_TASK REQUIREMENTS_: Below are the records; copy every line in them that holds the string "pixels".

_Collected data_:
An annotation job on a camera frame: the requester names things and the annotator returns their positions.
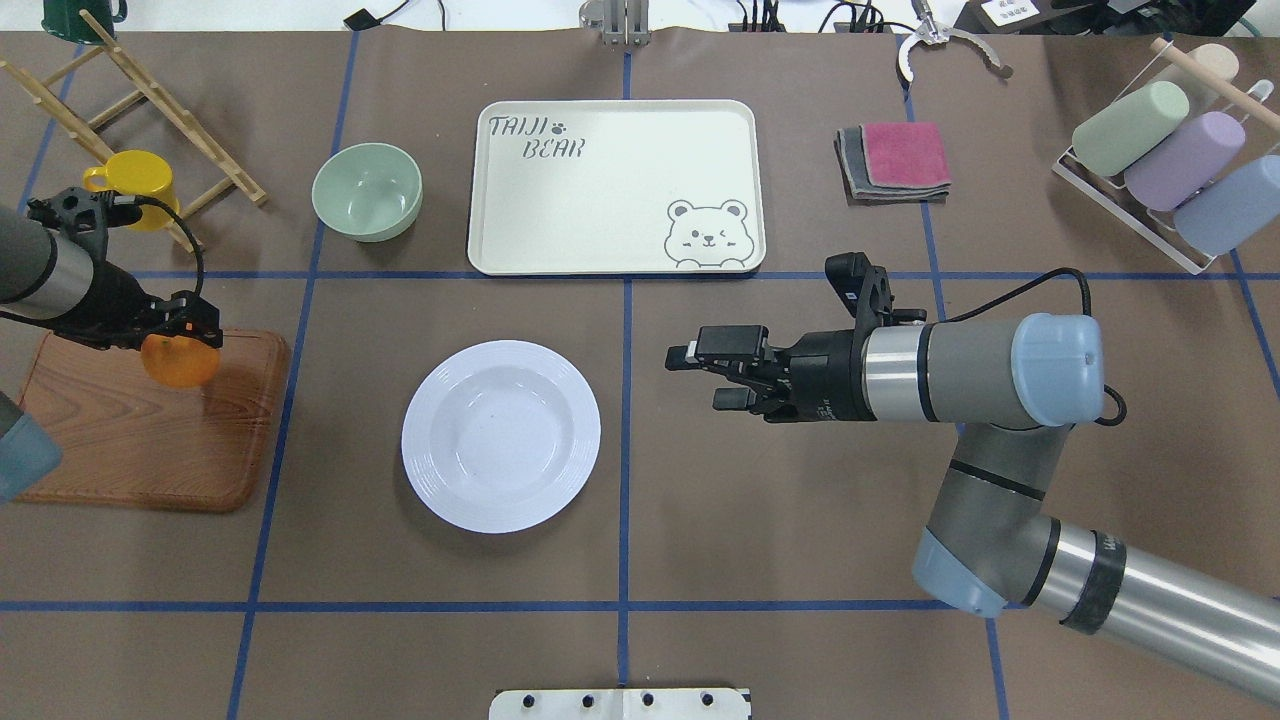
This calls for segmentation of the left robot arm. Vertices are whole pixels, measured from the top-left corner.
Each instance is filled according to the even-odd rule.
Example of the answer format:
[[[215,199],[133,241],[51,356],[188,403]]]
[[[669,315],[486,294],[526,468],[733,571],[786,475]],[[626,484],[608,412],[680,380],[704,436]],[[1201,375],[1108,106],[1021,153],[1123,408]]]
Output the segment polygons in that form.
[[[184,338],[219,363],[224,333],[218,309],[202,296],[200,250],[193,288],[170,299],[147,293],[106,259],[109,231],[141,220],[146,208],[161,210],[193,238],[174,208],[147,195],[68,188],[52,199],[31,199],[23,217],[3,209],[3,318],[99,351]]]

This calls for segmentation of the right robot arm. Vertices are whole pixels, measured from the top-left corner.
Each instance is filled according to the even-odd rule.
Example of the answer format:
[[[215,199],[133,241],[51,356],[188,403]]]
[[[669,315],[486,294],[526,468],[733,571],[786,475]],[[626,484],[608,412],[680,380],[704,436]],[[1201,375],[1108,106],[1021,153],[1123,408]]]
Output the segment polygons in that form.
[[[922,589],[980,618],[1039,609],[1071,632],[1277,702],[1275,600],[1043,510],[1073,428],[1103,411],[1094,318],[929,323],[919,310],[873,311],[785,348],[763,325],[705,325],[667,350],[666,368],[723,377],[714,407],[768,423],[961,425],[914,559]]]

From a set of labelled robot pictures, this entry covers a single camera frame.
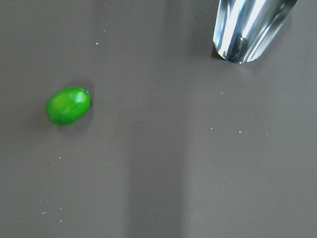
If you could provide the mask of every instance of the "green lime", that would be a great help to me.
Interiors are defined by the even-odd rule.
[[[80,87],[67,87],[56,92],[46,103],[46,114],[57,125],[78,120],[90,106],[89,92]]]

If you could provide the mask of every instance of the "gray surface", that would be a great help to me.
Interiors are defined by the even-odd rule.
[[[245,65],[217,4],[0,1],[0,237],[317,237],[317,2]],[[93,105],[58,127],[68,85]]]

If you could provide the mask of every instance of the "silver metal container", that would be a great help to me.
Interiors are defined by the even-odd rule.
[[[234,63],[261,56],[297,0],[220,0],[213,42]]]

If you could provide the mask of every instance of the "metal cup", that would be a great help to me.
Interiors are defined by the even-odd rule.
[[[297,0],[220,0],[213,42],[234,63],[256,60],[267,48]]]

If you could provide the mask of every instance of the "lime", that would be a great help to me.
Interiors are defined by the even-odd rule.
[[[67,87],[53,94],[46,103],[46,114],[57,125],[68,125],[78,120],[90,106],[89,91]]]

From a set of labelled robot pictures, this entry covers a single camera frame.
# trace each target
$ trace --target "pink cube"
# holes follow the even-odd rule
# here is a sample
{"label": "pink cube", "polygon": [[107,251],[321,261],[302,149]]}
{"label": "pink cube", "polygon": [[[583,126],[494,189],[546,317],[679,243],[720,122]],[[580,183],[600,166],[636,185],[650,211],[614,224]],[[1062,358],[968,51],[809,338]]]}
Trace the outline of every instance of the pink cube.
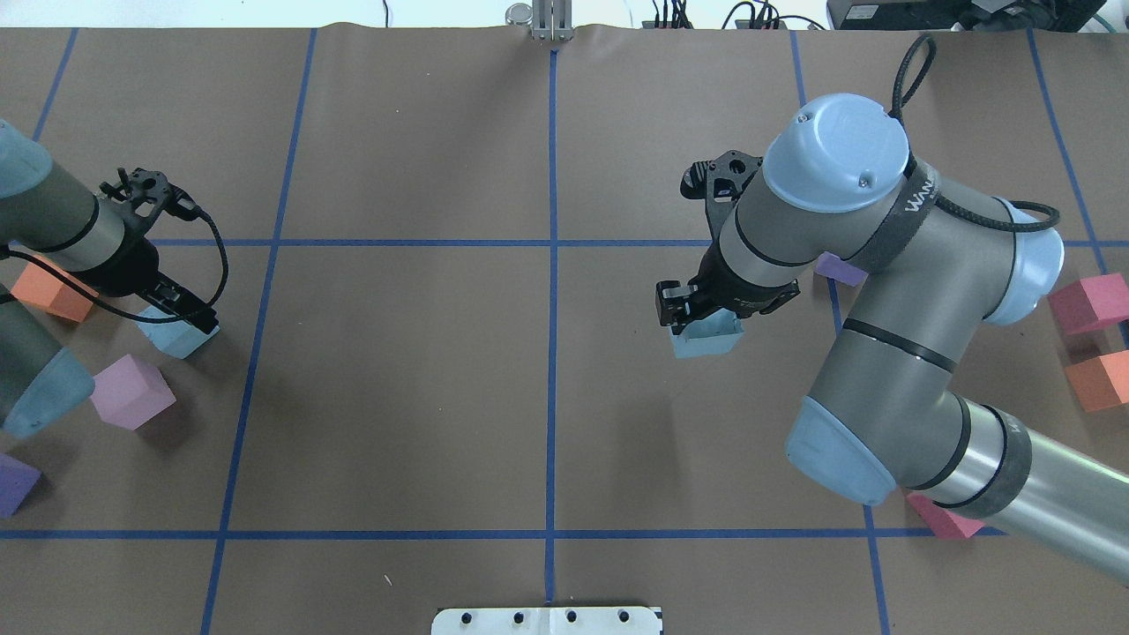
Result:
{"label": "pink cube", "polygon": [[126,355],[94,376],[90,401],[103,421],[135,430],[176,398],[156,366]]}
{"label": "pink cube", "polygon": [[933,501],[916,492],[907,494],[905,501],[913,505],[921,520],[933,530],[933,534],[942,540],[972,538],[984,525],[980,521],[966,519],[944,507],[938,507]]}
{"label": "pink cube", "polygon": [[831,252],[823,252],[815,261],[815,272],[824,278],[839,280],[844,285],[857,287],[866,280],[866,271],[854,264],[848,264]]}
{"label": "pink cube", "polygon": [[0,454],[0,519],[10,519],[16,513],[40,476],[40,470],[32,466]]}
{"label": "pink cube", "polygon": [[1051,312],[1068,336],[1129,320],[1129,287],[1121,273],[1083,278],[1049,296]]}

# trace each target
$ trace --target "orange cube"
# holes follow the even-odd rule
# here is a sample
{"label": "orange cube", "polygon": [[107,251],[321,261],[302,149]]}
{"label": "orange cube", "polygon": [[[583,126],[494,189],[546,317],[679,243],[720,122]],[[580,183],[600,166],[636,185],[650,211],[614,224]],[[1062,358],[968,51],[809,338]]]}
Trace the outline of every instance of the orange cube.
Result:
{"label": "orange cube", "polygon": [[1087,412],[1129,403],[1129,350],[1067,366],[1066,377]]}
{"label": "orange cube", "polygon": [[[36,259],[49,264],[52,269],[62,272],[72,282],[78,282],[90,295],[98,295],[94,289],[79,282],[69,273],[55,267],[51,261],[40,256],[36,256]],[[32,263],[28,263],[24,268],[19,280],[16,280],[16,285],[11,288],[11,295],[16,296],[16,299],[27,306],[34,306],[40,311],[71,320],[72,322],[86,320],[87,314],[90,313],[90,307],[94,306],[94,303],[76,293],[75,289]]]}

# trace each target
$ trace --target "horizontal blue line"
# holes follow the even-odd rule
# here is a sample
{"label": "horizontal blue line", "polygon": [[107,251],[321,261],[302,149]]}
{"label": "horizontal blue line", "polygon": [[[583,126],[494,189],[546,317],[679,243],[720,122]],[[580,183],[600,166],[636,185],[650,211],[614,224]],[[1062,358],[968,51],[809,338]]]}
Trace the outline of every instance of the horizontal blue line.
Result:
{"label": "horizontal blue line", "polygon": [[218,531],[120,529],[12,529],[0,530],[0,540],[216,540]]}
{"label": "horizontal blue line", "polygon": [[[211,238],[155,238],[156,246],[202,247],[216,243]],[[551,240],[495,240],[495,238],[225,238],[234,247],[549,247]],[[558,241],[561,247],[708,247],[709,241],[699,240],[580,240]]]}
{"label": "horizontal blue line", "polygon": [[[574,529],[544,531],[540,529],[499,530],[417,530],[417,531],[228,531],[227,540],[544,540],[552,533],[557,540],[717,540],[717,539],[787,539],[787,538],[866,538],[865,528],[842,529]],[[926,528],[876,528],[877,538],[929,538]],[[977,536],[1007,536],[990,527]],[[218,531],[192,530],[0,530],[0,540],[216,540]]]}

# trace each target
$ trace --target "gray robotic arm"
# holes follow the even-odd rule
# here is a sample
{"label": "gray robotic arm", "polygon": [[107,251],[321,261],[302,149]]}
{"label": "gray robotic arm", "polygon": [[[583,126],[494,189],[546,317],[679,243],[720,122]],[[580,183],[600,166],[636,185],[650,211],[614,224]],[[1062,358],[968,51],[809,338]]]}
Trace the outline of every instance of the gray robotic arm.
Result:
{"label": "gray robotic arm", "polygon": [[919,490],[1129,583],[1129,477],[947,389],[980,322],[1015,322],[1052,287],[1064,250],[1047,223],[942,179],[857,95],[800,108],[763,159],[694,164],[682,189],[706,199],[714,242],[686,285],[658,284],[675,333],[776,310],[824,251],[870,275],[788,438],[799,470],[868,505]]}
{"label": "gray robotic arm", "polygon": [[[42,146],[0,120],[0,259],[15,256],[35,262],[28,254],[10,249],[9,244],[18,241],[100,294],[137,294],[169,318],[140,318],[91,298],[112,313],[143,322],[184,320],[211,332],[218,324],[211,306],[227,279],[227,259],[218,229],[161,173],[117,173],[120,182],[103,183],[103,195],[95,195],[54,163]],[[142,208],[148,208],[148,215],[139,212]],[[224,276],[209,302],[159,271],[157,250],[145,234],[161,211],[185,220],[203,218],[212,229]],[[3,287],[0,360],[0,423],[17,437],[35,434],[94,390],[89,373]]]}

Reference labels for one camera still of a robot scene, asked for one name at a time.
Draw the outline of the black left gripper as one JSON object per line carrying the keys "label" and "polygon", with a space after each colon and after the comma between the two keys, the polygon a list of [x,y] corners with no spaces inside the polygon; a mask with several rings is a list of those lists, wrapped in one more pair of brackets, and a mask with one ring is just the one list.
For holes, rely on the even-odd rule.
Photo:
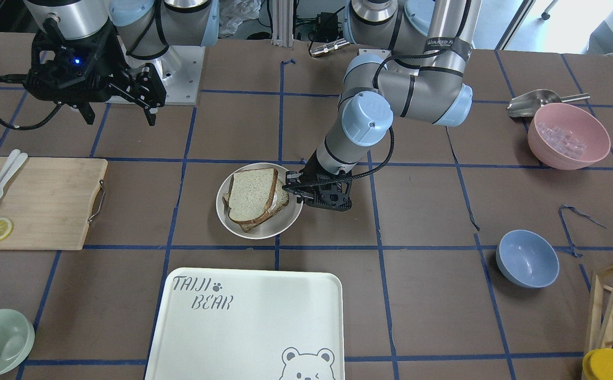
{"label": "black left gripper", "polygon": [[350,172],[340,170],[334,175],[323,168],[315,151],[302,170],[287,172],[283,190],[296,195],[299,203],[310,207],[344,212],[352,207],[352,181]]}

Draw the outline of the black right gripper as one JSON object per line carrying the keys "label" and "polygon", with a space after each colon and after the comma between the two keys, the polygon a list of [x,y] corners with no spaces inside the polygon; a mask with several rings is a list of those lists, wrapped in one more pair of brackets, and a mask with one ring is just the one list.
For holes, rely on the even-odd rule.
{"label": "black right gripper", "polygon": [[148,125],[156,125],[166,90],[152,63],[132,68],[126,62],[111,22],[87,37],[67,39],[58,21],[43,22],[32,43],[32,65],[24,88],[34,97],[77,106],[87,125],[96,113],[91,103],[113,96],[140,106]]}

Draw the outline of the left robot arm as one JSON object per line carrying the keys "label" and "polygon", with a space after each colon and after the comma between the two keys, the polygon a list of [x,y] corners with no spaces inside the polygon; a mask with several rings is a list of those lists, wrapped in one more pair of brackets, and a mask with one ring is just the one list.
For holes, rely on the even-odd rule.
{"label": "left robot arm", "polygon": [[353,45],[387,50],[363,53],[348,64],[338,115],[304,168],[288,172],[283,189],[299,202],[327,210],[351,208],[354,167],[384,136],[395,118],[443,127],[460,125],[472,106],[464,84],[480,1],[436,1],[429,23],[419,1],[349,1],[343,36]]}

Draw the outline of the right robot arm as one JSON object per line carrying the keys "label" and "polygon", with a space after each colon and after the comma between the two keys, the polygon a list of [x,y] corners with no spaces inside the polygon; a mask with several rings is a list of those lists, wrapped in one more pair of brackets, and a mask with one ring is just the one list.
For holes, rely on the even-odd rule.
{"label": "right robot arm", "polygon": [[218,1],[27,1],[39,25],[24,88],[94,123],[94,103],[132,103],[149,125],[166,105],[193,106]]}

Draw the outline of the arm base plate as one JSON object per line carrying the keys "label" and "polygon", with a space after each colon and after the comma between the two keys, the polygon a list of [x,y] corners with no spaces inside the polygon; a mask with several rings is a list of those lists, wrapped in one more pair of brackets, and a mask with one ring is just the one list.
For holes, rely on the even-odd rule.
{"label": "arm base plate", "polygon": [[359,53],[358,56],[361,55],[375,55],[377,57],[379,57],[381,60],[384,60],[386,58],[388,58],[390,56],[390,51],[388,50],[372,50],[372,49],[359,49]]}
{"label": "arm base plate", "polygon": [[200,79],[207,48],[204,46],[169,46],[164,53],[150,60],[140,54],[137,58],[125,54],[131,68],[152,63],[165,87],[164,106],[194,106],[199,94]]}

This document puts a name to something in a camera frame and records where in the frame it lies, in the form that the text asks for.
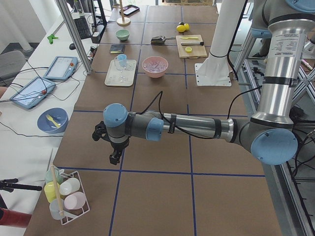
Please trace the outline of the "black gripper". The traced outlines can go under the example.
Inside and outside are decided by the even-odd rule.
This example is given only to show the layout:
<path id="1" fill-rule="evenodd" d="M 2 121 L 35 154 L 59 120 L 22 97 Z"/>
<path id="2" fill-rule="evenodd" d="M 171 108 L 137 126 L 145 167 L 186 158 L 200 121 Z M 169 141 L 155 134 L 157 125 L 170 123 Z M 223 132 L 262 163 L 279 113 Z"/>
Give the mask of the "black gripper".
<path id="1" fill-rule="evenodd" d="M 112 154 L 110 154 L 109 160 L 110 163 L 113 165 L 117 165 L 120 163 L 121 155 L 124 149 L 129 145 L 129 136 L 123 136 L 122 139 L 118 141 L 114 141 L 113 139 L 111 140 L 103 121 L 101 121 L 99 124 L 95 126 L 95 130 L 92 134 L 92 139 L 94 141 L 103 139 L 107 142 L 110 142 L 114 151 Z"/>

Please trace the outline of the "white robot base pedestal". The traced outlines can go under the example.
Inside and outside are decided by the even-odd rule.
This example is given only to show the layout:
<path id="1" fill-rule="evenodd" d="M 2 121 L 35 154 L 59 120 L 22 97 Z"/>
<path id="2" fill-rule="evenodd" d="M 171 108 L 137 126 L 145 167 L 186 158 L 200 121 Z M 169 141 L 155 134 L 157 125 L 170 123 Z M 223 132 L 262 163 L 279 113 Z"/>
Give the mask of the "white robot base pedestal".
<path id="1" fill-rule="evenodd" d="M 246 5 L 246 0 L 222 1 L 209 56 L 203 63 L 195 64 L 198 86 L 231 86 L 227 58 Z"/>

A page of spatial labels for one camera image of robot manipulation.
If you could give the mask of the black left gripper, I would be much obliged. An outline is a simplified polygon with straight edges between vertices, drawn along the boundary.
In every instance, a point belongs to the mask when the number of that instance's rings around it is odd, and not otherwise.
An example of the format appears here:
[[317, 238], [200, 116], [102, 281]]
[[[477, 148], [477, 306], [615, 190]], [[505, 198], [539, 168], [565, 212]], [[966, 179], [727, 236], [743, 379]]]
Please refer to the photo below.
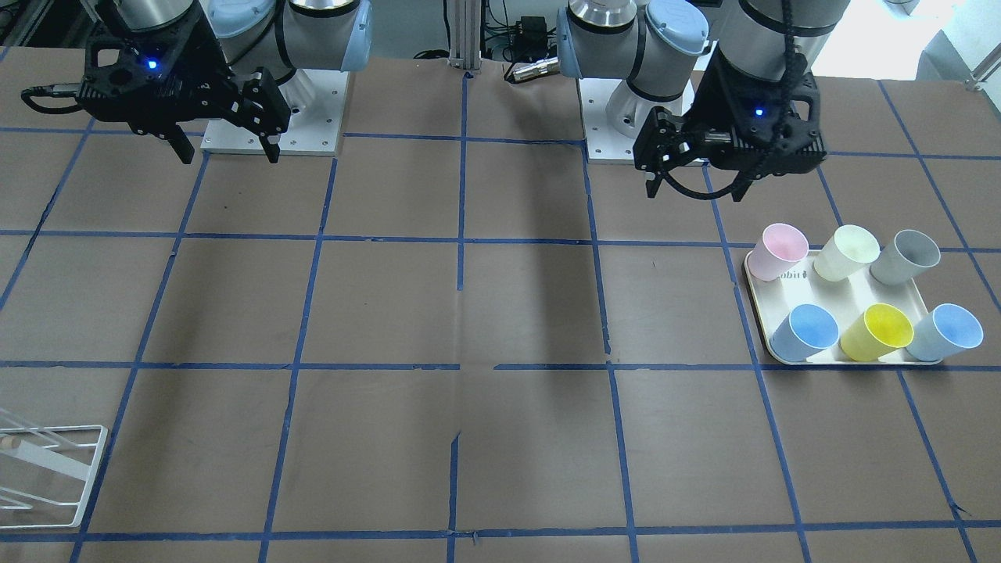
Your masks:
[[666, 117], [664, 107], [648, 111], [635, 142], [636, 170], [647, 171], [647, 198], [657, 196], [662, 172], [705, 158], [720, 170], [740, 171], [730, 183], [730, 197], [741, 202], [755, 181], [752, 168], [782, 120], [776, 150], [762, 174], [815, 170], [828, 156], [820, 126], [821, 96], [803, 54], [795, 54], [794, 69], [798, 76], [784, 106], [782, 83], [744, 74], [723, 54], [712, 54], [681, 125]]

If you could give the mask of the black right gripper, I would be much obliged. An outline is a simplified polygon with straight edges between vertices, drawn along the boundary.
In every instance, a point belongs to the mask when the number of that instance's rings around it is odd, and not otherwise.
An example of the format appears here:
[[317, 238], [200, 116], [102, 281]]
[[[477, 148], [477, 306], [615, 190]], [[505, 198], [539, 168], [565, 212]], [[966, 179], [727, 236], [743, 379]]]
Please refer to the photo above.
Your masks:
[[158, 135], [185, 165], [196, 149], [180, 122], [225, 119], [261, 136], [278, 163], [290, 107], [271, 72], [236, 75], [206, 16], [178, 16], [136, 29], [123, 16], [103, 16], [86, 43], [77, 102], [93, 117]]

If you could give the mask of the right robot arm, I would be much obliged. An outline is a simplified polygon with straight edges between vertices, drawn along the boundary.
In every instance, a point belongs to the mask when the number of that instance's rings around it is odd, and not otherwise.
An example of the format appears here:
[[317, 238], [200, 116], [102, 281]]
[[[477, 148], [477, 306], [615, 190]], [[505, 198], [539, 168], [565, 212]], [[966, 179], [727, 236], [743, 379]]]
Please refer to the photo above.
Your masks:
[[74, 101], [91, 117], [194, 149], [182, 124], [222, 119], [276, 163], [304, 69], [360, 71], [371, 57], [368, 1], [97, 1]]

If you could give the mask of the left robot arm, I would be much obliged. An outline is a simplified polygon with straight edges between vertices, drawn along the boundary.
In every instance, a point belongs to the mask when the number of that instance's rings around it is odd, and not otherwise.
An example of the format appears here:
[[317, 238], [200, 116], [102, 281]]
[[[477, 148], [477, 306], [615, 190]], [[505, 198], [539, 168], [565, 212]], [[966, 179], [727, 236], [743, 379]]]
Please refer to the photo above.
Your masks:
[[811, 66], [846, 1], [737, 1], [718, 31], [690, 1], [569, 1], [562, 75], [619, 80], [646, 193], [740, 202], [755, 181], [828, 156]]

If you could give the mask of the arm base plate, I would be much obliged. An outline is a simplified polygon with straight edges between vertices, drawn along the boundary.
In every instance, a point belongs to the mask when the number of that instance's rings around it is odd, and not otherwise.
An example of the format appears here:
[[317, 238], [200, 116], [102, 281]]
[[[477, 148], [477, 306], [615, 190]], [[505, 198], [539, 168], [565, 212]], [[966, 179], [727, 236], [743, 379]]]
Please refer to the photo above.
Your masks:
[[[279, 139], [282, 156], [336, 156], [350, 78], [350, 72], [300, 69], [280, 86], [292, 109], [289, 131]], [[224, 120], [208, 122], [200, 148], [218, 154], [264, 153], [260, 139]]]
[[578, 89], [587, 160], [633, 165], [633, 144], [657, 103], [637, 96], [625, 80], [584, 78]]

_ANSWER TO THE EXERCISE_:
This calls for segmentation of the left robot arm. Vertices are whole pixels, measured from the top-left corner.
This calls for segmentation of the right robot arm. Vertices are whole pixels, measured from the top-left corner.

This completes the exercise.